Giorgio lernte ich erst am folgenden Abend, dafür gleich doppelt, als Person und als in seiner Inszenierung materialisierten Geist kennen. Und beides, sowohl der Anblick seiner Erscheinung wie der des Geschehens auf der Bühne, versetzte mir einen Schock.
Etwa einen halben Kopf grösser als Eric und ich, wies Giorgios Figur zwar keine besonderen Merkmale auf, dafür erschreckte einen sein längliches Gesicht. Zwischen kurzgeschnittenem schwarzem Kopfhaar und einem kurz gestutzten schwarzen Vollbart sassen über einer Knollennase stechend bis durchdringend schauende schwarze Augen, von denen das linke extrem schielte.
Wegen der groben Formen hatte man das Gefühl, einen brutalen Menschen vor sich zu haben, wobei das Furchterregendste aber das extrem schielende linke Auge war. Sobald das Gesicht zusammen mit dem Körper in Bewegung geriet, änderte sich der Gesamteindruck jedoch, brachte das Zusammenspiel den Charme und das Temperament des Mannes zum Ausdruck. Wenn der von schwarzem Haar umgebene Mund zu sprechen begann und die schwarzen Augen neben einem bösen, zornigen und wütenden auch einen lachenden, sanften, listigen und humorvollen Ausdruck annahmen und unzählige weitere Gemütszustände spiegeln konnten, war das Furchterregende verschwunden.

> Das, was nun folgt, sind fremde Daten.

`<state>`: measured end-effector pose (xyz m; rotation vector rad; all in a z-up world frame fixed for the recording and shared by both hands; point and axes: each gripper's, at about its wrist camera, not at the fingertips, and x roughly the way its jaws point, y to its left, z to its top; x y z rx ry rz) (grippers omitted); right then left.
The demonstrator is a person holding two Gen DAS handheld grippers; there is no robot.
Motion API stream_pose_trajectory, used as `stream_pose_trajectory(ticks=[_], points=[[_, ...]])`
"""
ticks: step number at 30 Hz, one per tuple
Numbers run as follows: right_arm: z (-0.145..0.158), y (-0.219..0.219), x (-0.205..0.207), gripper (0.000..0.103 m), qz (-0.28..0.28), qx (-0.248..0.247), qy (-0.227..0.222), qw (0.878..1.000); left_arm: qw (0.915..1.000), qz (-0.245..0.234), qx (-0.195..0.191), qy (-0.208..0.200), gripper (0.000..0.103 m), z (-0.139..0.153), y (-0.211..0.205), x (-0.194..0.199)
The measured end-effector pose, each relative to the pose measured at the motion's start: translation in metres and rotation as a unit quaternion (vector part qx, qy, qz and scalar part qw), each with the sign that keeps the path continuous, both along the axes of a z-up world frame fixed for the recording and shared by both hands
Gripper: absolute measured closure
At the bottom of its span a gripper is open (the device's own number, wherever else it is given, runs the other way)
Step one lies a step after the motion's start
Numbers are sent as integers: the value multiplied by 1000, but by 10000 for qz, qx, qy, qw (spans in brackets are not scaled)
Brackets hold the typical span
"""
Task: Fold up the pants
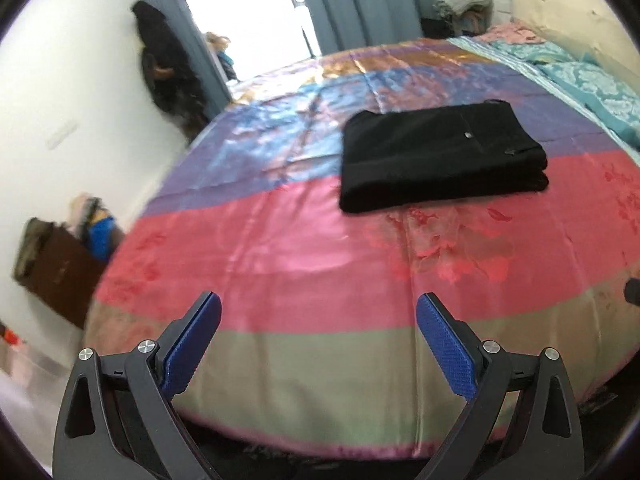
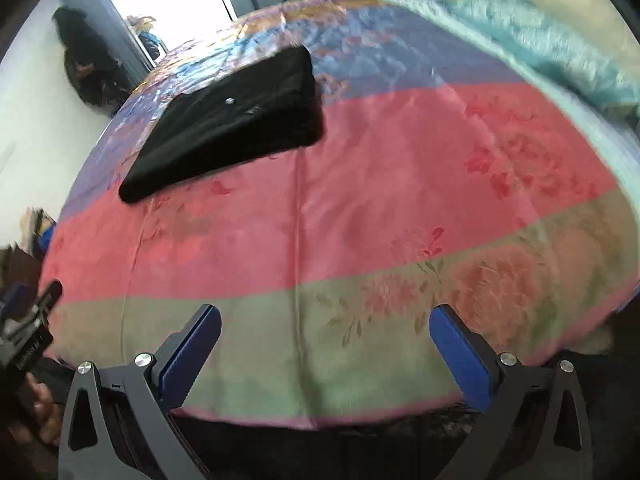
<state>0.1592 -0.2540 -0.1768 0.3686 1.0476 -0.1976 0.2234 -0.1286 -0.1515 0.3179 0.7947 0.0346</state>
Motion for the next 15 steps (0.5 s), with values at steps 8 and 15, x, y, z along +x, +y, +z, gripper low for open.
stream_pose_trajectory(ticks=[8, 15], points=[[82, 33, -31, 0, 250, -865, -593, 9942, 9925, -249, -1040, 590, 4, 58, 1, -19], [134, 55, -40, 0, 579, -848, -987, 9898, 9960, -268, -754, 389, 1, 95, -2, -39]])
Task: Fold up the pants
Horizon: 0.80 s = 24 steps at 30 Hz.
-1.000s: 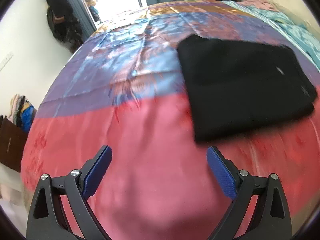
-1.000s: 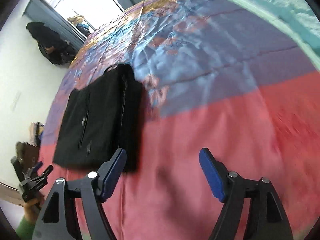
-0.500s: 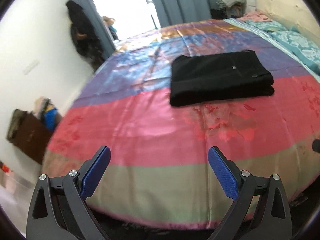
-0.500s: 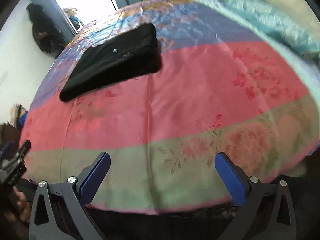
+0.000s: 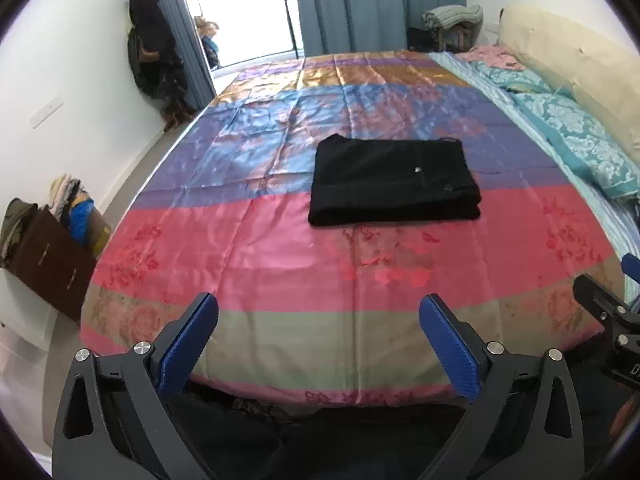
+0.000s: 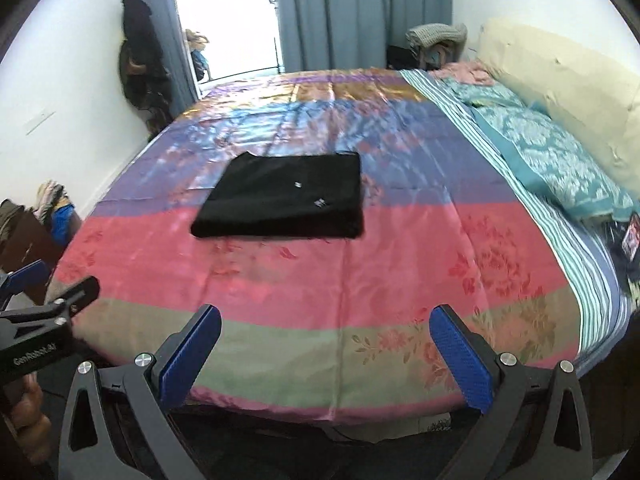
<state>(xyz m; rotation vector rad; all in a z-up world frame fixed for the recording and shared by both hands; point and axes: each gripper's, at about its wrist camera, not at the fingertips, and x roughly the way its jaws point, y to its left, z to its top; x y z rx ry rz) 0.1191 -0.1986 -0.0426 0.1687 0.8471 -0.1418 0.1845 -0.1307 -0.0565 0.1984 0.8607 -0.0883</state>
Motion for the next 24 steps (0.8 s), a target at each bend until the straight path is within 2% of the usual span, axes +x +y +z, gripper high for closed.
stream_pose_trajectory(ticks=[5, 7, 12, 15, 18, 22, 24], points=[[19, 13, -13, 0, 81, -180, -112, 9997, 9999, 64, 23, -87, 1, 8, 4, -7], [23, 15, -16, 0, 93, -182, -124, 9997, 10000, 55, 73, -19, 1, 8, 4, -7], [27, 20, -22, 0, 103, -235, -139, 9996, 9997, -37, -145, 212, 1, 6, 6, -7], [26, 21, -23, 0, 108, -230, -95, 9996, 9994, -32, -130, 304, 1, 2, 3, -6], [26, 20, -26, 0, 98, -233, -65, 9997, 9997, 133, -86, 184, 1, 2, 4, -8], [31, 17, -30, 0, 46, -253, -95, 9996, 9990, 149, -426, 77, 0, 10, 11, -10], [36, 15, -32, 0, 24, -234, -142, 9996, 9988, 160, -463, -8, 0, 15, 13, -12]])
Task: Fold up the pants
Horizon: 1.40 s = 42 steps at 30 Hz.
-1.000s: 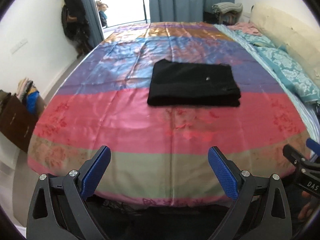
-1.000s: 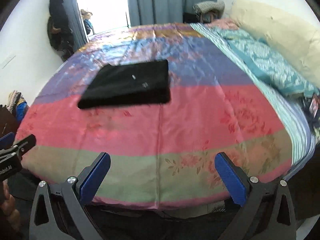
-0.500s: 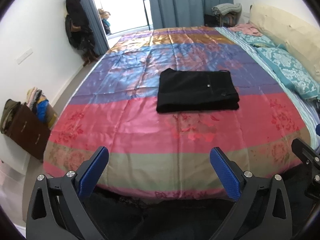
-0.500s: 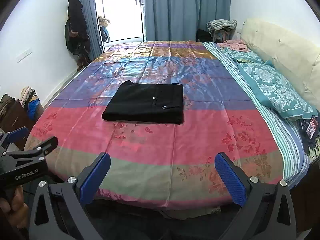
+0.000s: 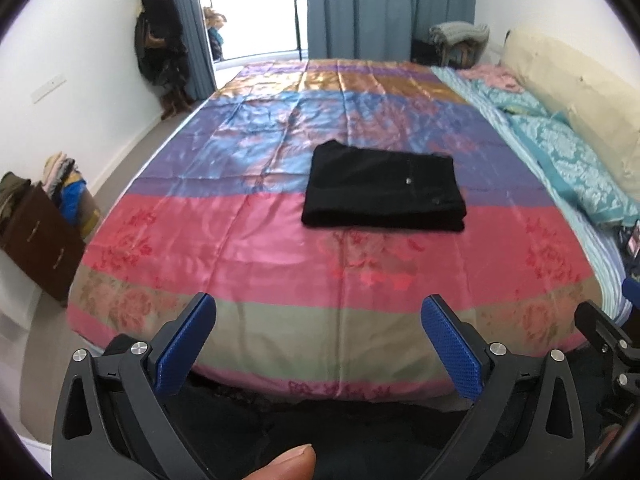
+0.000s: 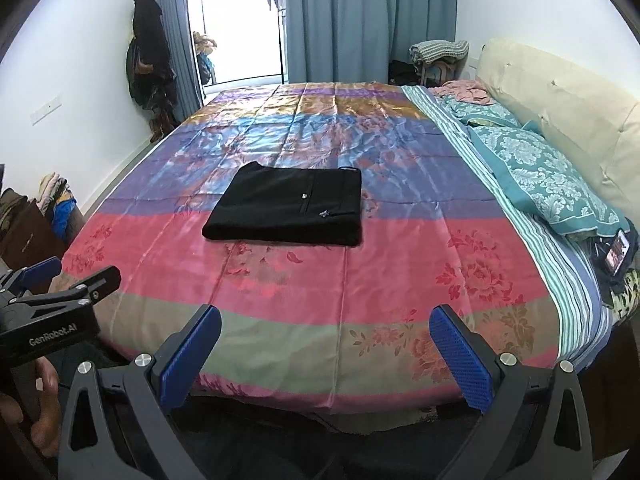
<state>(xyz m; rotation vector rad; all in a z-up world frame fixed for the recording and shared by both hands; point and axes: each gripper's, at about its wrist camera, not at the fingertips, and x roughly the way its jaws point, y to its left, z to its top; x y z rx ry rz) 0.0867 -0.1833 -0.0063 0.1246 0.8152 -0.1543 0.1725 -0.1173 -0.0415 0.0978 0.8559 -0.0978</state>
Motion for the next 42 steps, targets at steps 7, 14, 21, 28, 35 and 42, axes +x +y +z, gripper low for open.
stream_pose_trajectory(ticks=[7, 14, 21, 28, 35, 42], points=[[7, 3, -2, 0, 30, -34, -81, 10000, 9994, -29, 335, -118, 0, 14, -4, -11], [9, 12, -4, 0, 128, -166, -101, 9997, 9996, -64, 263, 73, 0, 10, -2, -15], [10, 13, -5, 0, 91, -196, -93, 9997, 9996, -43, 267, 1, 1, 10, -1, -17], [13, 10, -7, 0, 30, -227, -120, 9997, 9995, -121, 279, 7, 1, 10, -6, -19], [12, 8, -6, 0, 4, -245, -117, 9996, 9995, -128, 291, 1, 1, 11, -8, -17], [12, 7, -4, 0, -44, -264, -119, 9996, 9996, -131, 261, 29, 1, 11, -9, -16]])
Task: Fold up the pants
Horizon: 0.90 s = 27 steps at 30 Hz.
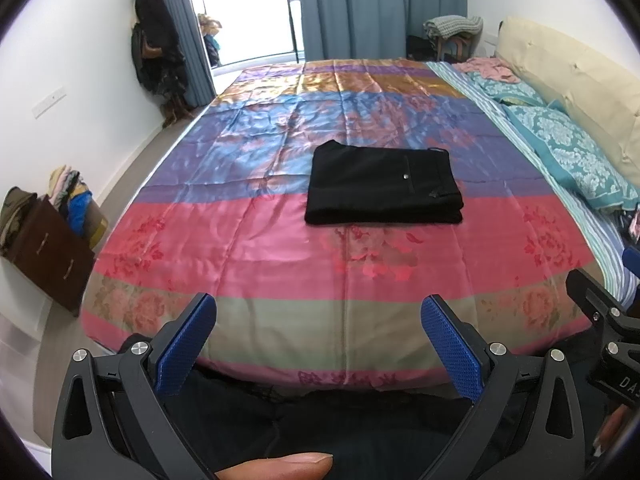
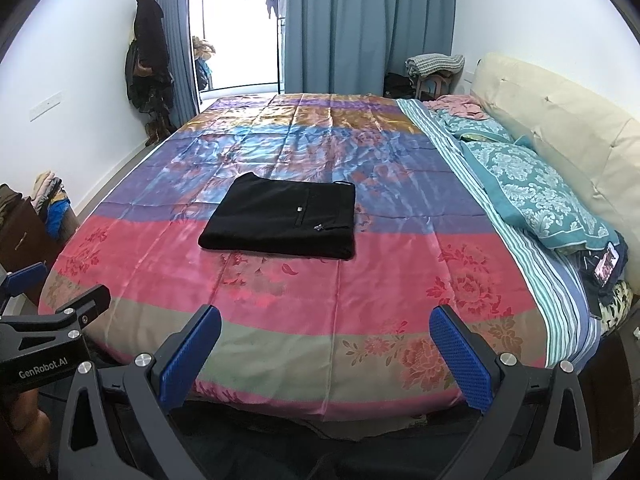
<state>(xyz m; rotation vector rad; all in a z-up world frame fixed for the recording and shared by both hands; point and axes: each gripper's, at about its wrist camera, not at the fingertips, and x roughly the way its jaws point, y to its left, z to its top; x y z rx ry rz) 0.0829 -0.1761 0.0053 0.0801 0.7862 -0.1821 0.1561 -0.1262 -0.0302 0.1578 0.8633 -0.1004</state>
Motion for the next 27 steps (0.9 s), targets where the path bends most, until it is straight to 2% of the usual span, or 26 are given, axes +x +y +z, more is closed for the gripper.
stream_pose_trajectory(ticks=[27], points=[[-4, 1, 0, 0, -30, 2, 91, 10000, 9999, -125, 8, 43, 1, -2, -5, -2]])
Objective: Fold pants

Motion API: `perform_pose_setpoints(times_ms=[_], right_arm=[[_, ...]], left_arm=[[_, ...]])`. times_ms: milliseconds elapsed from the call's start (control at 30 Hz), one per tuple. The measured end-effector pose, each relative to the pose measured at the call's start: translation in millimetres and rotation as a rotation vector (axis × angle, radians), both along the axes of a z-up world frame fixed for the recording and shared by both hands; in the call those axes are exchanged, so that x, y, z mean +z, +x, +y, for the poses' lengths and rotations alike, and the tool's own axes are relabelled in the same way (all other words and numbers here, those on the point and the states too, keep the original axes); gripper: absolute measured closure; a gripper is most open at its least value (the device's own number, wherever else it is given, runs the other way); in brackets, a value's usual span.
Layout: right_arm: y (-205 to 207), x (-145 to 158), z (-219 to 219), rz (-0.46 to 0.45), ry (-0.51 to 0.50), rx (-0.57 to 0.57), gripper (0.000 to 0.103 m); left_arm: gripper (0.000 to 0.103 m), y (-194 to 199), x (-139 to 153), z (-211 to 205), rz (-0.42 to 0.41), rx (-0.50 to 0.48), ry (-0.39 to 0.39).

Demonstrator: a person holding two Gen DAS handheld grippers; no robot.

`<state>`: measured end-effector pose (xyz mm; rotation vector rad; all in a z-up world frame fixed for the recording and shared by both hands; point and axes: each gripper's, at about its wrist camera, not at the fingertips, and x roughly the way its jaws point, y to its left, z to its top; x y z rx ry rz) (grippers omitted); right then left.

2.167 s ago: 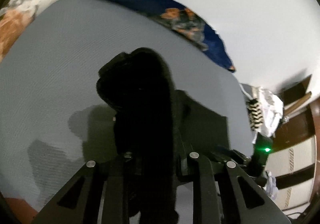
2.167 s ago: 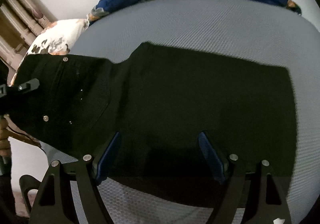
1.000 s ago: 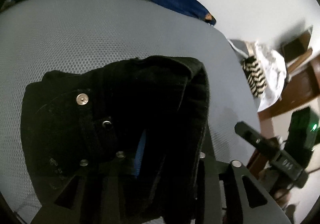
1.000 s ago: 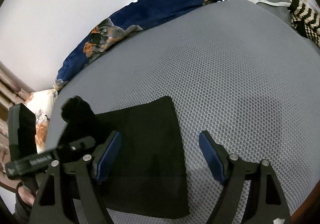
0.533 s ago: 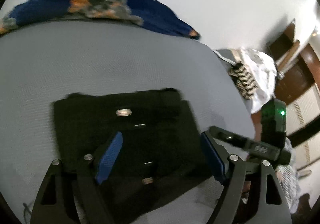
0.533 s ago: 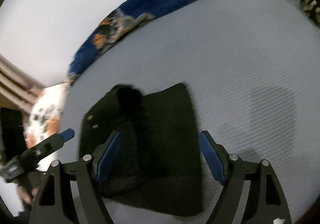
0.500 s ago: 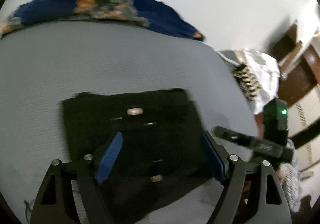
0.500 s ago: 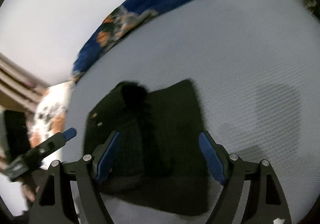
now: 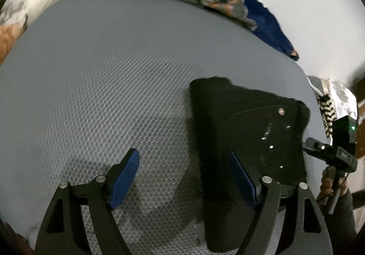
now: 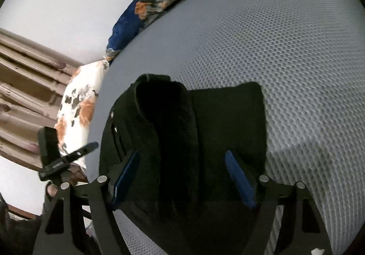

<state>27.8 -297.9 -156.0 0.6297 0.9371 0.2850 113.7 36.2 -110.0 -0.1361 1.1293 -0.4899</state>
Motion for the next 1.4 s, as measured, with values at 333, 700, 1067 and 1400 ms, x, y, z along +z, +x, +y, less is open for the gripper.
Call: perform_pose_setpoints(times_ms=[333,700,1067,1400], right_arm=[[38.2,-7.3,9.0,-0.021,0.083,0.133,0.051],[7.1,34.3,38.0,-0.076,-0.038,0.006,0.092],[-43.1,42.9,-2.2,-0.056,-0.100,-0.221,0.093],[-37.9,11.7,-15.3,0.030,-0.181,-0.285,0.074]], left_arm=[[0.023,-1.3,-16.7,-0.1,0.043,0.036,-0.049],[0.023,-4.2,-11.1,-2.9,0.018,0.041,-0.060],[0.023,-3.6,2.7,-37.7,-0.041,-0.018,-0.040],[0.023,0.0,-19.0,-77.9,-0.071,-0.073,0.143]])
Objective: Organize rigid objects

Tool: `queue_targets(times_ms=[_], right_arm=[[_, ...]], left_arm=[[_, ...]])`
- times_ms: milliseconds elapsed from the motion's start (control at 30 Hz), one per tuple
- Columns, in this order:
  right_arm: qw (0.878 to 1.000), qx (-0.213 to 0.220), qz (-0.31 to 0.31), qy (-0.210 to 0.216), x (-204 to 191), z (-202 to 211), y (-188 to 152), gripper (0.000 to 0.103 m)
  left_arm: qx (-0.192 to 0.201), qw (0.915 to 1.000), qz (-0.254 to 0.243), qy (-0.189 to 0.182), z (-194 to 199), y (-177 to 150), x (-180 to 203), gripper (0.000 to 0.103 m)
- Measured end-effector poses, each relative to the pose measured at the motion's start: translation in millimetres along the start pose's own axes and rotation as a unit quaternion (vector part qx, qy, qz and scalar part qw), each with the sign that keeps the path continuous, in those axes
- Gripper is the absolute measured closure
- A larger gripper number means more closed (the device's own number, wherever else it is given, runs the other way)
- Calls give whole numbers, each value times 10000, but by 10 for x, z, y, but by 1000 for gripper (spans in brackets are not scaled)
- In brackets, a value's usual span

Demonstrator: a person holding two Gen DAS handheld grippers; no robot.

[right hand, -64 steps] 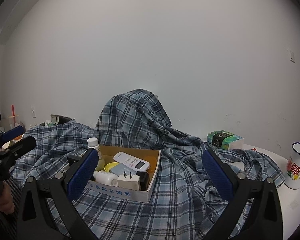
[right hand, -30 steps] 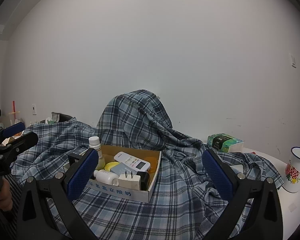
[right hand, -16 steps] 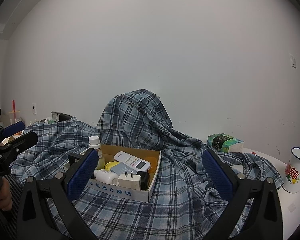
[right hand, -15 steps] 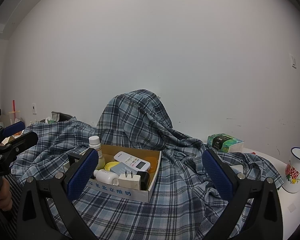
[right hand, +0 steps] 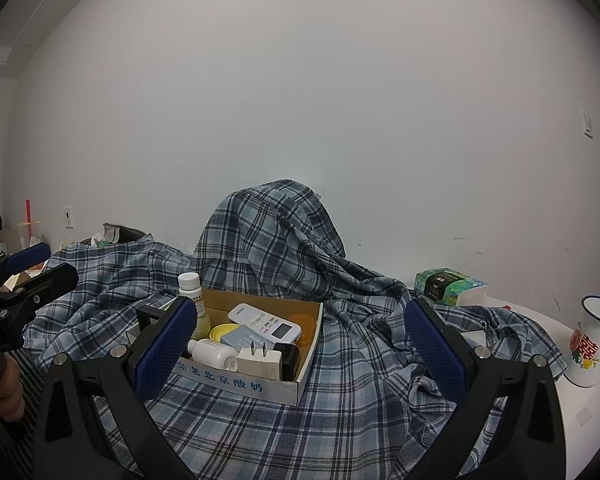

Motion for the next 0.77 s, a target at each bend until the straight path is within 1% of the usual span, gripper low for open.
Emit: queue_targets(times_ms=[767], right_arm=[[10000, 20, 12, 29, 12, -1, 16, 0]], left_arm=[[10, 10000, 0, 3, 5, 1, -2, 0]])
Point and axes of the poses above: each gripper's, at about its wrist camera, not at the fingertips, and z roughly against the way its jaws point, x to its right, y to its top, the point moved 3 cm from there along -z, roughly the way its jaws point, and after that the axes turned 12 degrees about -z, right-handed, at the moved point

Voll zur Entfaltung kam das impulsive, aufbrausende, laute und herzliche Wesen des Italieners dann natürlich beim grossen Fest, das nach der Vorstellung in den Kellerräumen des Theaters stattfand und bis in die frühen Morgenstunden dauerte, einem Premierenfest übrigens im französischen Sinn. Denn in Frankreich findet das, was man im deutschen Sprachraum eine Theaterpremiere nennt, raffinierterweise gleich zweimal statt. Einmal als erste Vorstellung, die zwar la première genannt wird, dann aber auch noch als zweite Vorstellung, die, weil die Kritik sich erst diese ansieht, la presse genannt wird. Deshalb ist die zweite Vorstellung auch wichtiger und wird so gefeiert wie im deutschsprachigen Raum die Premiere.
Der Witz dabei ist, dass die französischen Kritiker auf diese Weise diejenige Vorstellung sehen, die auch im deutschen Theater meist die bessere ist.